If you need to reboot a node (such as for a kernel upgrade, libc upgrade, hardware repair, etc.), and the downtime is brief, then when the Kubelet restarts, it will attempt to restart the pods scheduled to it. If the reboot takes longer (the default time is 5 minutes, controlled by --pod-eviction-timeout on the controller-manager), then the node controller will terminate the pods that are bound to the unavailable node. If there is a corresponding replica set (or replication controller), then a new copy of the pod will be started on a different node. So, in the case where all pods are replicated, upgrades can be done without special coordination, assuming that not all nodes will go down at the same time
If you want more control over the upgrading process, you may use the following workflow:
Use kubectl drain to gracefully terminate all pods on the node while marking the node as unschedulable:
kubectl drain $NODENAME
This keeps new pods from landing on the node while you are trying to get them off.

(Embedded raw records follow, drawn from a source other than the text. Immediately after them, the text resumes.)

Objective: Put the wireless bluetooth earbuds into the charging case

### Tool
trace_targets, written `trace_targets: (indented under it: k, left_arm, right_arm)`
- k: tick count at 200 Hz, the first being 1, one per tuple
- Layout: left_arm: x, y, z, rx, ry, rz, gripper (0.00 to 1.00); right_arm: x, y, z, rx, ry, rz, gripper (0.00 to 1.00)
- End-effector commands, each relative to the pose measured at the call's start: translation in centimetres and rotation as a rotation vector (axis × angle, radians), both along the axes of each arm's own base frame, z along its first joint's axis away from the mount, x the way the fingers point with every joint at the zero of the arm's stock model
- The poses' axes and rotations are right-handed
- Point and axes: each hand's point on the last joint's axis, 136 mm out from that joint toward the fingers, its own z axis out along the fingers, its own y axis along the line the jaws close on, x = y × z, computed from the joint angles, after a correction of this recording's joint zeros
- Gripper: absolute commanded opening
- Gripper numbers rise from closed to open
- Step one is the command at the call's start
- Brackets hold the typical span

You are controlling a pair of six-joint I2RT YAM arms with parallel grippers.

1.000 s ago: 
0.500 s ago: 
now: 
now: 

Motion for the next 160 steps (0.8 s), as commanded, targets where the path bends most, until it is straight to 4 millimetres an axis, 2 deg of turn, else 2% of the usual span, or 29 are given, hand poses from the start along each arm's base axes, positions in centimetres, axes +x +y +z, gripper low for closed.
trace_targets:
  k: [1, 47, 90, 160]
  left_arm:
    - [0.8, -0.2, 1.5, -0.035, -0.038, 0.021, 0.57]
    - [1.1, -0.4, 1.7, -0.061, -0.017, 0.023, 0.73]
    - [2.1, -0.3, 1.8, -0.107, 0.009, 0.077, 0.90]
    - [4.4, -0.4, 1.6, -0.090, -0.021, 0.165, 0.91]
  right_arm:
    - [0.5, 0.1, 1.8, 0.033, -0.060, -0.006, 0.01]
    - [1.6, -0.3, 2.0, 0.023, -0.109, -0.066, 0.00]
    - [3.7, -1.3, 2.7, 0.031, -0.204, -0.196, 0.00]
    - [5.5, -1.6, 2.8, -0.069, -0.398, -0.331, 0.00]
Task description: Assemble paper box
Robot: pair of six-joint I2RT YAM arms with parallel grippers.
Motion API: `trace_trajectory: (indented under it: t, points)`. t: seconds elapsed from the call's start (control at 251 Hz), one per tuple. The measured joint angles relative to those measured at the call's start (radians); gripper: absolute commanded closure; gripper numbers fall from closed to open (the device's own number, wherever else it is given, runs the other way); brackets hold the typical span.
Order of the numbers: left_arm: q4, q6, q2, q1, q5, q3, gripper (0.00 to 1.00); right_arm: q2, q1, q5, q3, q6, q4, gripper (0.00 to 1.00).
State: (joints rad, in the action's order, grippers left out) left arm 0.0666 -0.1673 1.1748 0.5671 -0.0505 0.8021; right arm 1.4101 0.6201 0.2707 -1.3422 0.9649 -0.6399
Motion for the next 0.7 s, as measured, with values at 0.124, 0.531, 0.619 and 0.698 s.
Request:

For pods with a replica set, the pod will be replaced by a new pod which will be scheduled to a new node. Additionally, if the pod is part of a service, then clients will automatically be redirected to the new pod.
For pods with no replica set, you need to bring up a new copy of the pod, and assuming it is not part of a service, redirect clients to it.
Perform maintenance work on the node.
Make the node schedulable again:
kubectl uncordon $NODENAME
Additionally if the node is hosting ETCD then you need to be extra careful in terms of rolling upgrade of ETCD and backing up the data
Take a backup of the ETCD if it's hosting the ETCD. You can use the in-built command to backup the data like
ETCDCTL_API=3 etcdctl --endpoints=https://[127.0.0.1]:2379 --cacert=/etc/kubernetes/pki/etcd/ca.crt \
--cert=/etc/kubernetes/pki/etcd/server.crt --key=/etc/kubernetes/pki/etcd/server.key \
snapshot save /tmp/snapshot-pre-boot.db
Now drain the node using
kubectl drain <master01>
Do the System update | patches and reboot.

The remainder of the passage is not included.